The decline in manufacturing shipments spanned 12 of the 21 industries. Wood products (-21.8%), aerospace products and parts (-19%), petroleum and coal products (-2.3%), and miscellaneous products (-12.1%) were the main drivers of the contraction. Sales of motor vehicles (+13.5%), motor vehicle parts (+7.6%), primary metals (+3.9%), and plastics and rubber products (+3.3%) provided some offset.
Forward looking indicators were mixed, with new orders down 2.6% and unfilled orders up 0.6%. Inventories increased 2.6%, lifting the inventory-to-sales ratio to 1.58 (from 1.51 in June).
It’s one step forward, two step backwards for Canada’s manufacturing sales. Just as auto sales are starting to show signs of life, other industries are taking a bite out of growth. July’s release adds to the list of recent indicators pointing to a soft patch in Canada’s economy early on in the summer, and adds credence to Statistics Canada’s expectations for a 0.4% decline in real GDP in July.
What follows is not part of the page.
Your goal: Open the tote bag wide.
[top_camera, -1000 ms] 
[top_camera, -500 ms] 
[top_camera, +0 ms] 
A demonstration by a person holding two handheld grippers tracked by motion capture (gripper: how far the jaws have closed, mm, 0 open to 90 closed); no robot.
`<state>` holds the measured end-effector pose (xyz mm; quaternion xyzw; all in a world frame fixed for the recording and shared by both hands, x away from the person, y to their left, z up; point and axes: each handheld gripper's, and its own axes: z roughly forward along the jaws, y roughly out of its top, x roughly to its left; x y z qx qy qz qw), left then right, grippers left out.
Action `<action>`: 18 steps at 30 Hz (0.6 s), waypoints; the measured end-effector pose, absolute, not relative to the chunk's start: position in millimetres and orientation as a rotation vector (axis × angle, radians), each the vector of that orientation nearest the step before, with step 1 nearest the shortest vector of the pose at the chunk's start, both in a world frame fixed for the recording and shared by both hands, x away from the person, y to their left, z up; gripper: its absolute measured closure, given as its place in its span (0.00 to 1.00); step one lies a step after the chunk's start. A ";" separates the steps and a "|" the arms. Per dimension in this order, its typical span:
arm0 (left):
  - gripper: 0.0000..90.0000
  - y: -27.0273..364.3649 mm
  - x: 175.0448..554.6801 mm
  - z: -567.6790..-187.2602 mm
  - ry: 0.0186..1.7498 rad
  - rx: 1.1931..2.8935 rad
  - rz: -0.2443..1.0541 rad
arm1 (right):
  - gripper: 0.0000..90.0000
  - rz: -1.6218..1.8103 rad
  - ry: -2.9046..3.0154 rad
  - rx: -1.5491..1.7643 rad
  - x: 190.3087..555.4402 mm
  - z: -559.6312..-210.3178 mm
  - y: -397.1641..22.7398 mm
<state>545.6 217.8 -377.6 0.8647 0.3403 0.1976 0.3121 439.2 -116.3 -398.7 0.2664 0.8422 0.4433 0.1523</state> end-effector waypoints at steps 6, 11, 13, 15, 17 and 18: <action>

It could get worse before it gets better for the manufacturing sector. August’s Labour Force Survey data revealed declines in employment and hours worked, a negative signal for output in the industry during the month. But it’s not all gloom. PMI indicators suggest that sentiment in the industry is still solid in both in Canada and the United States. The outlook, however, remains clouded by supply chain disruptions. Should these constraints continue to gradually dissipate, a normalization in auto production (which remains far detached from pre-pandemic levels) could provide a decent lift to overall manufacturing output in the coming quarters.